Historicamente inábil na gestão de relações com jornalistas e comunicação social, logo a reacção pública se manifestou maioritariamente em defesa de Rosana Almeida, deixando Ulisses, o governo e o partido que o sustenta numa saia-justa por razão de mais um tiro no pé.

Chamado às pressas ao Jornal da Noite, o inefável secretário de Estado adjunto do primeiro-ministro, Lourenço Lopes, levou discurso ensaiado, tentou proteger Ulisses e assumiu, num absoluto desrespeito pela entrevistadora, a pose de uma estrela de telenovela, com um discurso ensaiado e fitando sempre a mesma câmera. Falou, falou e, como é característico do seu ser mais profundo, não disse nada de substantivo, apenas umas vulgaridades sobre liberdade de imprensa, jurando a pés juntos que o primeiro-ministro não se revê (ele e o governo) nos ataques a Rosana Almeida.  

Pese a pia encenação de Lourenço Lopes, em tentar descolar o primeiro-ministro das alarvidades internáuticas dos seus fiéis seguidores – e dando como certo que os partidos são, bastas vezes, polos de atracção de gente doida e cobarde, que se refugia atrás de um teclado -, a verdade é que, nos ataques a Rosana, pontificam dirigentes nacionais do MpD, deputados e, mesmo, um membro da mesa da Assembleia Nacional que, por razão da institucionalidade do cargo, deveria abster-se de alarvidades. Portanto, não se trata de mera e incontrolável gente doida, são pessoas com elevadas responsabilidades políticas.

Ora, ao não dar um sinal para dentro, que contenha a gadaiada, a suposta incomodidade de Ulisses pelos ataques à jornalista, não é mais do que um cínico exercício de hipocrisia, o que também não o deixa a salvo de ataques (de todo também censuráveis) da mesma natureza.

Como se percebe, os únicos crimes de Rosana são dois: ser jornalista e ser mulher!

Uma táctica gizada nos gabinetes

O ataque generalizado e organizado politicamente contra jornalistas e a liberdade de imprensa, mas também de perseguição a pessoas que pensam diferente, teve o seu pontapé de saída institucional quando, em Janeiro último, o secretário-geral do MpD, perante a incredulidade de quem ainda não foi tomado pelo fanatismo político e a insanidade, deu uma conferência de imprensa para atacar o jornalista Carlos Santos, tentando macular o seu percurso profissional, o seu carácter e os seus princípios éticos. A caça aos jornalistas, ao jornalismo e à liberdade de imprensa, estava oficialmente aberta por Agostinho Lopes.
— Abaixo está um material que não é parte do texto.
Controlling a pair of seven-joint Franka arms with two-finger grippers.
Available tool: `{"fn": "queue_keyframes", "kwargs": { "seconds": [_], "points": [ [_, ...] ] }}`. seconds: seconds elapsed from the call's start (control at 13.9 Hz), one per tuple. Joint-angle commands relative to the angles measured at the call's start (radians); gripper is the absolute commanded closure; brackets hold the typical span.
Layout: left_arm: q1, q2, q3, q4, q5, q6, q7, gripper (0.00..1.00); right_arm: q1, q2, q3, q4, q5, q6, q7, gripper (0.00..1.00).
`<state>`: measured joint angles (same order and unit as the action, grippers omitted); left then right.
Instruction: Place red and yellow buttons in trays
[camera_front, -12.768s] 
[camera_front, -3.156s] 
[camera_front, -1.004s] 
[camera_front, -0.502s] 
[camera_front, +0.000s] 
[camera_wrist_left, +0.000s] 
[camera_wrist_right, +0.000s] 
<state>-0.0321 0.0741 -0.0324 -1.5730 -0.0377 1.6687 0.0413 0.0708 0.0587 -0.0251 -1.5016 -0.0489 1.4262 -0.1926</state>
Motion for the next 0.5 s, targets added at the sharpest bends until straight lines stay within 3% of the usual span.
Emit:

Escusado será dizer que os ataques e as queixas do dirigente do MpD caíram em saco roto e - usufrutuário do carinho e admiração públicos -, Carlos Santos saiu por cima, registando o partido do governo um estridente tiro no pé.

Depois do pontapé de saída, havia que alargar o plano a novos patamares. É assim que, o mesmo Agostinho Lopes, desta feita a meio de Julho, dá nova conferência de imprensa, agora para dizer que a democracia está em perigo e apresentando um suposto manual de campanha do PAICV como prova.

Porém, desafiado pelo líder do PAICV a apresentar provas da veracidade do documento apócrifo, o secretário-geral do MpD remeteu-se ao silêncio, em mais um descomunal tiro no pé que suscitou a galhofa dos cabo-verdianos.

De todo o modo, o partido do governo tem vindo a intensificar as campanhas contra personalidades e organizações que pensam diferente, utilizando mesmo um carimbo nas redes sociais para sinalizar supostos “soldados digitais do PAICV”, muitos deles sem filiação partidária ou mesmo militantes e ex-militantes mais críticos do universo ventoinha.

O MpD ainda não apresentou provas da autenticidade do “manual do PAICV, porém, pelo que se vê, apoderou-se dele e passou a utilizá-lo como instrumento de trabalho…

Por último, dizer apenas isto: com o aproximar das eleições de 2026, é previsível que recrudesçam as campanhas de terrorismo digital, por isso, é fundamental que quem, de facto, defende a liberdade e a democracia – ou, no mínimo, não tenha sido apanhado pela insanidade - se mobilize em sua defesa.